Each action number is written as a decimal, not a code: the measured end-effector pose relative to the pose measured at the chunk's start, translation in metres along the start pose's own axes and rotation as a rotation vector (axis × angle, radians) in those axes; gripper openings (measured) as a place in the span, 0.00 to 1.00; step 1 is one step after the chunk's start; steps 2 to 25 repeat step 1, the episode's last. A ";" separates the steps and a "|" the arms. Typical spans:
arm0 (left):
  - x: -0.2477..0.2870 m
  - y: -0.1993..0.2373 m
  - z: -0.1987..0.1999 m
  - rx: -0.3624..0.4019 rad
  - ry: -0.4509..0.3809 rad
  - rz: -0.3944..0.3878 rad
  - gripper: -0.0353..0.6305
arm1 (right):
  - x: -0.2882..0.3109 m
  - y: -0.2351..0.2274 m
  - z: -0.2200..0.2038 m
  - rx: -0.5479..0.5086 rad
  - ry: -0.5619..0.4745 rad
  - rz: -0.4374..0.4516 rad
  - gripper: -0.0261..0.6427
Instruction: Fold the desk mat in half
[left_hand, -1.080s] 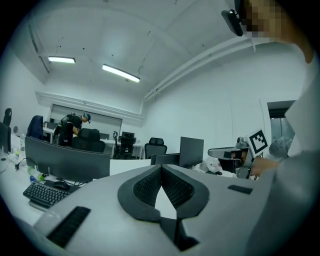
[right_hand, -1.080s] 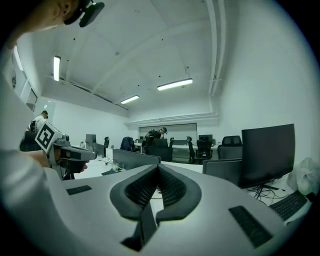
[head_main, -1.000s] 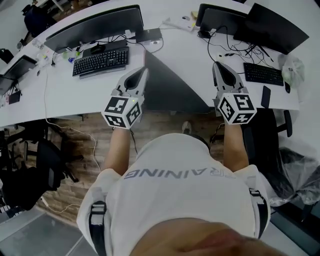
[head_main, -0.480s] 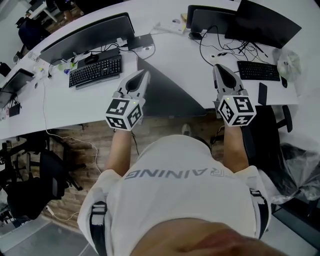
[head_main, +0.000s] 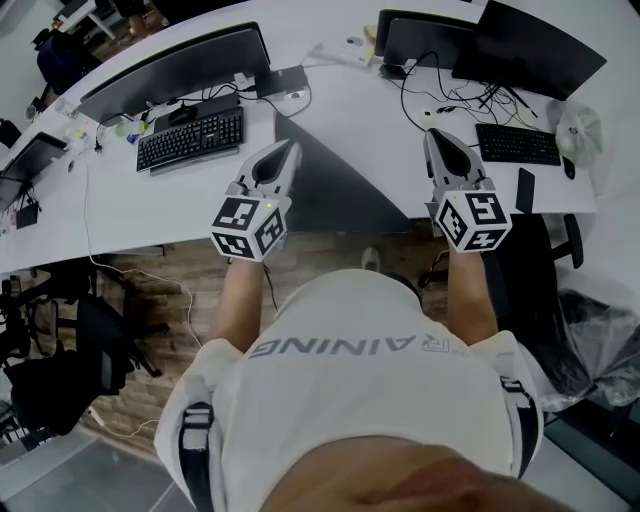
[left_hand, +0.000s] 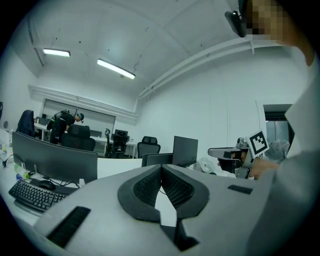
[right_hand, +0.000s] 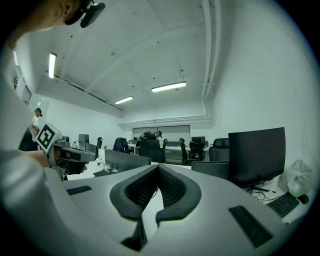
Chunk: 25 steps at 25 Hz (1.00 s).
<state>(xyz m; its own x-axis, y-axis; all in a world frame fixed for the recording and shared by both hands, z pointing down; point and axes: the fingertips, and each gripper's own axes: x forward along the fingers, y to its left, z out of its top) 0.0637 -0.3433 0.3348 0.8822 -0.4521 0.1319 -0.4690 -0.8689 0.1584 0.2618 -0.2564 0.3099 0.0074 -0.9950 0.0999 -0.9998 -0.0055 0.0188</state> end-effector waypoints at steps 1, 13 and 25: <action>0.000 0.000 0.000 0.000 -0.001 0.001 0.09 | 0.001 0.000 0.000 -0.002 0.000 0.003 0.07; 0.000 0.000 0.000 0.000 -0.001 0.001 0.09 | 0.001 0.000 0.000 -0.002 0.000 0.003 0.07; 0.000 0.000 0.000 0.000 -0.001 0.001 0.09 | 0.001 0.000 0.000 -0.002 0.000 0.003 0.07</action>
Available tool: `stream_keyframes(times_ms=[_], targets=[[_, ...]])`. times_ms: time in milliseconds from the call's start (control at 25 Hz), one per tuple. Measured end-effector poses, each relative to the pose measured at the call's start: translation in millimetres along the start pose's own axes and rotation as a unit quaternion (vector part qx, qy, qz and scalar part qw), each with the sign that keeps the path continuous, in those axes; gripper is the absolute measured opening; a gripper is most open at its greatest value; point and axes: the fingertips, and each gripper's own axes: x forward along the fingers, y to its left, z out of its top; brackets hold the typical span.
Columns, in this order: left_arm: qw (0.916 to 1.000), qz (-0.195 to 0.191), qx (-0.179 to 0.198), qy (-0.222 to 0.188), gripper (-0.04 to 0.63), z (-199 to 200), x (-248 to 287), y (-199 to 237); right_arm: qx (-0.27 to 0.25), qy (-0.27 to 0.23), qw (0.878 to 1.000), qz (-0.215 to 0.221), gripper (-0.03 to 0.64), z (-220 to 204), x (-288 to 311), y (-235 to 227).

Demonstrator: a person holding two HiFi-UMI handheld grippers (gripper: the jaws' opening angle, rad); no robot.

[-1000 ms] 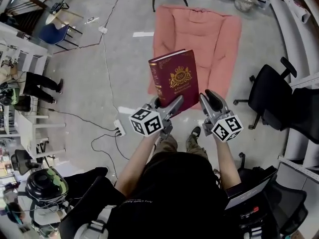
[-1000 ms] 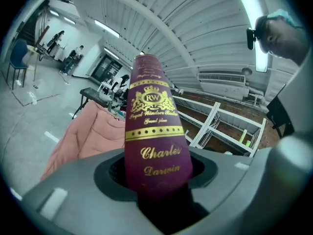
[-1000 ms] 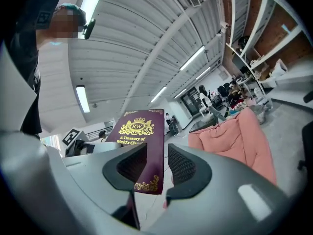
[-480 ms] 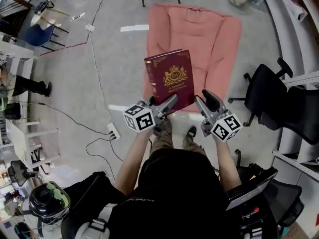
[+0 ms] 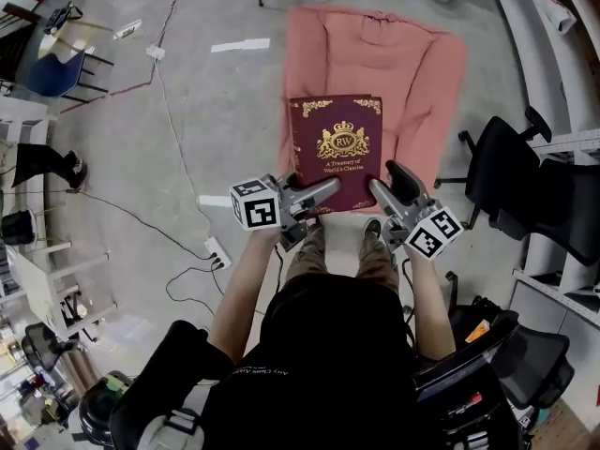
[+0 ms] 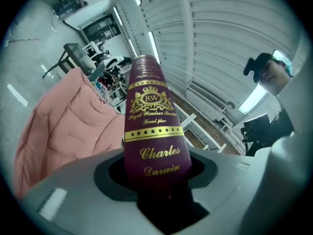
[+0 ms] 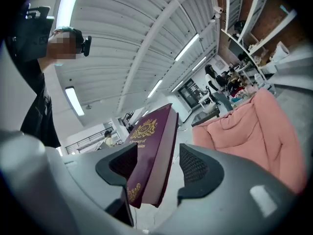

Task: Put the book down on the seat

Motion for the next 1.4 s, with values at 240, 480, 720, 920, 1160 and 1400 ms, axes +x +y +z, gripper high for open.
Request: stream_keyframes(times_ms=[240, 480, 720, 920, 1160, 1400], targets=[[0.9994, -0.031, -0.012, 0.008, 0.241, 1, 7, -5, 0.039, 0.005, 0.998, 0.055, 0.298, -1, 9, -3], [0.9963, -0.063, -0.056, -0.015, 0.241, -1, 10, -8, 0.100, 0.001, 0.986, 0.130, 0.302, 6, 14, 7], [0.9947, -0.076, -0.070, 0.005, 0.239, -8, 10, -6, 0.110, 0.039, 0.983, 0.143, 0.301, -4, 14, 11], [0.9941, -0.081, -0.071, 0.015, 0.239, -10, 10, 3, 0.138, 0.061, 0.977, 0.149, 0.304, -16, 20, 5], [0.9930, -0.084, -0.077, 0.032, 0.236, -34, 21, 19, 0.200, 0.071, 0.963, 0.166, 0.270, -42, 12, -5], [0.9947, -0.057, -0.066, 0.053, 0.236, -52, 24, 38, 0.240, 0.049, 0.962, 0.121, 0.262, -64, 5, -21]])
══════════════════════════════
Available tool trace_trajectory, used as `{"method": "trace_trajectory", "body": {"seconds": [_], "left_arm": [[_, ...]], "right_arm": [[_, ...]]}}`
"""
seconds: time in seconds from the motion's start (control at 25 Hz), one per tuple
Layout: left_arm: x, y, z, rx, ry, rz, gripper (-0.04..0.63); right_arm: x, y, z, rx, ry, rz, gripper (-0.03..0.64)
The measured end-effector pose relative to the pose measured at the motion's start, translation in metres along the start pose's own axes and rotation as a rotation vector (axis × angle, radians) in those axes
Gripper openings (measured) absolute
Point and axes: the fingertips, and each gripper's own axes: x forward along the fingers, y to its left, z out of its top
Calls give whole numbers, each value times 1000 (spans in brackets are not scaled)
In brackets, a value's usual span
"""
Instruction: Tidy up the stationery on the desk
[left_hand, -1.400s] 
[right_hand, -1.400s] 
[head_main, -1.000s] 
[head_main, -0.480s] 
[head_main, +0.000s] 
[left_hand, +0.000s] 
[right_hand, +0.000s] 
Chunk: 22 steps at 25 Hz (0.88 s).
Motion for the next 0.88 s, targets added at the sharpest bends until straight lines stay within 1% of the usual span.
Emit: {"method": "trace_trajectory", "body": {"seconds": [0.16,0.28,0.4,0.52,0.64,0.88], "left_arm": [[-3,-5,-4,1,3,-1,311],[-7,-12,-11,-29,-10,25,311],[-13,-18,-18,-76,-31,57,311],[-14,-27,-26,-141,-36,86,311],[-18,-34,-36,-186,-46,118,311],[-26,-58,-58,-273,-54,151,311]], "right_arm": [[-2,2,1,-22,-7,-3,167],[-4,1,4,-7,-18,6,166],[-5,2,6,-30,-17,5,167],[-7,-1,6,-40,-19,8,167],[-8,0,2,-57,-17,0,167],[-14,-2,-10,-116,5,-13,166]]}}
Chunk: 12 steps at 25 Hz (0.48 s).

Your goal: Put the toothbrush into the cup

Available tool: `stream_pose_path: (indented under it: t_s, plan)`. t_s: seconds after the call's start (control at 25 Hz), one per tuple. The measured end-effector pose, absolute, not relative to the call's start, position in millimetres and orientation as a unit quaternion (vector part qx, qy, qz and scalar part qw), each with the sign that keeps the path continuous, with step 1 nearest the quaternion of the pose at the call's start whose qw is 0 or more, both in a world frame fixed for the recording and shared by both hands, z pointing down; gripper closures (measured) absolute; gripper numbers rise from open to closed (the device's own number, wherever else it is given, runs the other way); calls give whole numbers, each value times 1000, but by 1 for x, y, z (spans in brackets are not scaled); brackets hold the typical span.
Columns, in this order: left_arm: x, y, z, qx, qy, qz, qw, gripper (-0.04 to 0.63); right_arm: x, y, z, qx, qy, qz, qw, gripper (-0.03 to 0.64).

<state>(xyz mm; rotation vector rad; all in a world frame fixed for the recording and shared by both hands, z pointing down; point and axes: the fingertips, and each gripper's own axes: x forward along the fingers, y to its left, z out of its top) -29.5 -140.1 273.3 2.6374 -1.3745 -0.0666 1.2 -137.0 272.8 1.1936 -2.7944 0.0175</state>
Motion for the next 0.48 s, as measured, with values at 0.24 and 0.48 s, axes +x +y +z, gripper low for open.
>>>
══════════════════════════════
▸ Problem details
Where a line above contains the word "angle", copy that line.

▸ Task solution
Each action number is written as a decimal, not a code: the measured end-effector pose relative to the pose measured at the chunk's start, translation in metres along the start pose's own axes and rotation as a rotation vector (axis × angle, radians) in those axes; gripper openings (measured) as a place in the span, 0.00 to 1.00; step 1 is one step after the chunk's start; steps 2 to 25 repeat step 1, the episode's last. A ";" separates the steps and a "|" the arms. Typical spans:
Demonstrator: a person holding two HiFi-UMI handheld grippers (gripper: the jaws' opening angle, rad); no robot.
The measured end-effector pose relative to the pose measured at the motion's start, translation in metres along the start pose's own axes and rotation as a rotation vector (axis × angle, radians) in those axes

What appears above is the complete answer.